**Proof.**
Set $M = M_0$. We inductively choose short exact sequences

\[ 0 \to M_{i + 1} \to P_ i \to M_ i \to 0 \]

where the maps $P_ i \to M_ i$ are chosen as in Lemma 22.13.3. This gives a “resolution”

\[ \ldots \to P_2 \xrightarrow {f_2} P_1 \xrightarrow {f_1} P_0 \to M \to 0 \]

Then we set

\[ P = \bigoplus \nolimits _{i \geq 0} P_ i \]

as an $A$-module with grading given by $P^ n = \bigoplus _{a + b = n} P_{-a}^ b$ and differential (as in the construction of the total complex associated to a double complex) by

\[ \text{d}_ P(x) = f_{-a}(x) + (-1)^ a \text{d}_{P_{-a}}(x) \]

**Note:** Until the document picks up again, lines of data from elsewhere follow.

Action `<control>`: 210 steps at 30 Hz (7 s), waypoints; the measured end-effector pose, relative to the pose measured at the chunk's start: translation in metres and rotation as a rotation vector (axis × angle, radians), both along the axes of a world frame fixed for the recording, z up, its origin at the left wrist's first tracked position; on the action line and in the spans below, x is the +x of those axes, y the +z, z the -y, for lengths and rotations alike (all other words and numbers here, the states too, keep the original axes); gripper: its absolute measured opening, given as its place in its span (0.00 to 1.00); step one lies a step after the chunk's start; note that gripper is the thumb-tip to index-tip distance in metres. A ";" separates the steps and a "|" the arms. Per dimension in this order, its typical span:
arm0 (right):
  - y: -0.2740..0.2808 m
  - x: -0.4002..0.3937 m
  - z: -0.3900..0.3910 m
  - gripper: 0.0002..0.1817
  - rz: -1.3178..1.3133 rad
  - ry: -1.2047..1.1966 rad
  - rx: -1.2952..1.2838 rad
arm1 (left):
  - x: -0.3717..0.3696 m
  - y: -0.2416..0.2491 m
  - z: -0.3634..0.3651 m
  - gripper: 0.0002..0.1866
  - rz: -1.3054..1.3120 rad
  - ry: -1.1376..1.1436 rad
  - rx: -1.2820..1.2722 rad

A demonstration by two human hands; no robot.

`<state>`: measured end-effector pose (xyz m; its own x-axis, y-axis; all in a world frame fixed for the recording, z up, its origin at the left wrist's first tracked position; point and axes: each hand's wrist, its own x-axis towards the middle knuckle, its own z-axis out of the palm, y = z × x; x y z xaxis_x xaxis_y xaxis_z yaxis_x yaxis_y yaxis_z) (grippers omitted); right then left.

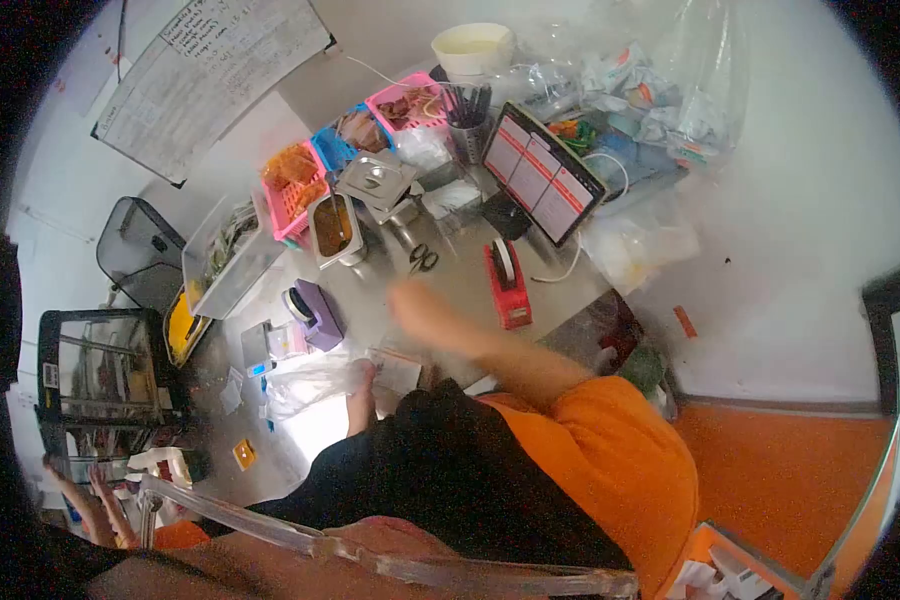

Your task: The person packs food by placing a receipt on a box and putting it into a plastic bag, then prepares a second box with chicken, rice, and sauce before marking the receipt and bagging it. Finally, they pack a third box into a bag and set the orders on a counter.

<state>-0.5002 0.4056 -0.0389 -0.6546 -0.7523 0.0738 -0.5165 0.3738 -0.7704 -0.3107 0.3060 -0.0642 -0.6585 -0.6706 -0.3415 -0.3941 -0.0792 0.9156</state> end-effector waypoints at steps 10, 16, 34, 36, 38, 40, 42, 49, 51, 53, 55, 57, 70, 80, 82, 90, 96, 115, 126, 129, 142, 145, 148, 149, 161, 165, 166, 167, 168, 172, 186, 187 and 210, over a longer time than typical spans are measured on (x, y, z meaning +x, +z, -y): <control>-0.049 0.068 -0.002 0.13 0.428 0.096 -0.304 | -0.002 0.027 -0.017 0.09 -0.015 -0.235 -1.289; -0.043 0.070 -0.003 0.10 0.308 0.236 -0.426 | -0.003 0.032 0.009 0.13 0.027 -0.587 -1.575; -0.032 0.094 -0.006 0.10 -0.156 0.071 -0.480 | -0.015 0.011 0.043 0.13 -0.186 -0.516 -0.722; -0.033 0.103 -0.006 0.11 -0.171 0.233 -0.501 | -0.016 0.010 0.049 0.14 -0.170 -0.501 -0.574; -0.045 0.108 -0.001 0.14 -0.189 0.194 -0.414 | -0.015 0.009 0.047 0.14 -0.118 -0.293 -0.176; -0.036 0.108 -0.007 0.19 -0.376 0.185 -0.296 | -0.015 0.013 0.048 0.14 -0.026 -0.146 0.093; -0.042 0.105 -0.007 0.18 -0.366 0.242 -0.385 | -0.016 0.013 0.049 0.13 0.022 -0.081 0.218; -0.050 0.096 -0.003 0.09 -0.358 0.355 -0.561 | -0.009 -0.015 0.044 0.10 -0.115 0.044 0.464; -0.061 0.094 -0.002 0.08 -0.259 0.345 -0.651 | -0.005 -0.023 0.047 0.12 -0.115 0.050 0.585; -0.065 0.091 -0.002 0.08 -0.169 0.333 -0.650 | -0.001 -0.033 0.047 0.13 -0.165 0.056 0.597; -0.066 0.090 -0.004 0.08 -0.089 0.318 -0.556 | 0.002 -0.038 0.046 0.13 -0.196 0.071 0.591; -0.064 0.088 -0.002 0.07 -0.075 0.308 -0.561 | 0.002 -0.037 0.041 0.13 -0.210 0.093 0.566; -0.061 0.087 -0.001 0.06 -0.029 0.267 -0.441 | 0.004 -0.030 0.028 0.20 -0.335 0.017 0.418; -0.046 0.083 0.007 0.06 0.459 0.142 -0.415 | -0.001 -0.026 0.024 0.17 -0.289 0.136 0.350; -0.052 0.084 0.007 0.07 0.519 0.092 -0.384 | 0.000 -0.025 0.023 0.16 -0.266 0.118 0.291; -0.063 0.073 0.013 0.11 0.772 0.139 -0.453 | 0.003 -0.023 0.020 0.14 -0.251 0.003 0.146; -0.071 0.068 0.013 0.15 0.770 0.209 -0.449 | 0.002 -0.025 0.022 0.14 -0.195 -0.028 0.101; -0.059 0.078 0.007 0.08 0.450 0.107 -0.351 | 0.003 -0.056 0.018 0.11 -0.420 -0.111 -0.340; -0.079 0.073 -0.019 0.07 0.641 0.262 -0.469 | -0.004 -0.042 0.015 0.14 -0.197 0.116 -0.044; -0.082 0.075 -0.032 0.06 0.706 0.249 -0.489 | -0.008 -0.039 0.008 0.15 -0.183 0.107 -0.063; -0.094 0.034 -0.068 0.09 0.271 -0.288 -0.235 | 0.078 0.003 0.056 0.14 -0.245 0.353 0.155; -0.080 0.051 0.023 0.14 0.290 0.049 -0.238 | 0.114 0.006 0.077 0.13 -0.260 0.479 0.073; -0.124 0.055 0.137 0.17 0.342 0.070 -0.278 | 0.144 0.020 0.097 0.13 -0.202 0.470 -0.067; -0.123 0.062 0.166 0.18 0.370 0.041 -0.311 | 0.154 0.025 0.105 0.13 -0.170 0.448 -0.119; -0.145 0.105 0.197 0.08 -0.028 -0.441 -0.237 | 0.226 -0.012 0.184 0.18 -0.168 0.185 0.111; -0.130 0.087 0.222 0.20 0.233 -0.613 -0.333 | 0.222 -0.019 0.209 0.18 -0.075 0.050 0.173; -0.138 0.083 0.229 0.25 0.324 -0.568 -0.352 | 0.222 -0.020 0.213 0.19 -0.074 0.012 0.178; -0.121 0.092 0.228 0.27 0.464 -0.549 -0.395 | 0.222 -0.020 0.218 0.19 -0.071 -0.028 0.181; -0.102 0.097 0.228 0.28 0.600 -0.526 -0.446 | 0.219 -0.020 0.221 0.20 -0.071 -0.069 0.180; -0.104 0.116 0.208 0.33 0.754 -0.311 -0.838 | 0.216 -0.039 0.233 0.20 -0.069 -0.161 0.118; -0.098 0.249 0.030 0.32 0.149 -0.734 -0.299 | 0.107 -0.003 0.189 0.19 -0.031 -1.010 -0.005; -0.108 0.274 0.002 0.33 0.123 -0.790 -0.286 | 0.099 -0.002 0.172 0.19 -0.042 -1.090 -0.017; 0.134 0.686 -0.522 0.35 -1.148 -1.687 -0.193 | 0.286 0.014 -0.434 0.23 -0.272 -1.538 0.622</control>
<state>0.1856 0.9274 0.0954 -0.1532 0.4871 0.8598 0.0054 0.8705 -0.4922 -0.0245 0.7398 -0.0507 -0.6087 0.7910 -0.0625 -0.2905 -0.1488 0.9452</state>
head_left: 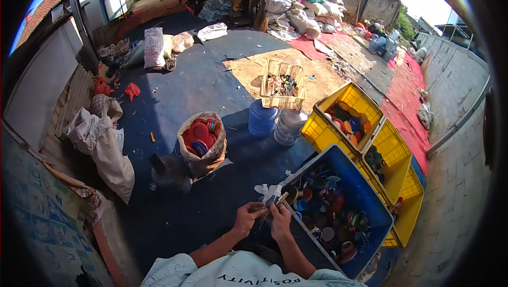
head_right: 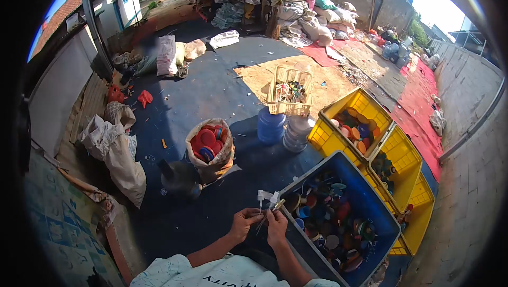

for $x \in P_{-a}^ b$. With these conventions $P$ is indeed a differential graded $A$-module. Recalling that each $P_ i$ has a two step filtration $0 \to P_ i' \to P_ i \to P_ i'' \to 0$ we set

\[ F_{2i}P = \bigoplus \nolimits _{i \geq j \geq 0} P_ j \subset \bigoplus \nolimits _{i \geq 0} P_ i = P \]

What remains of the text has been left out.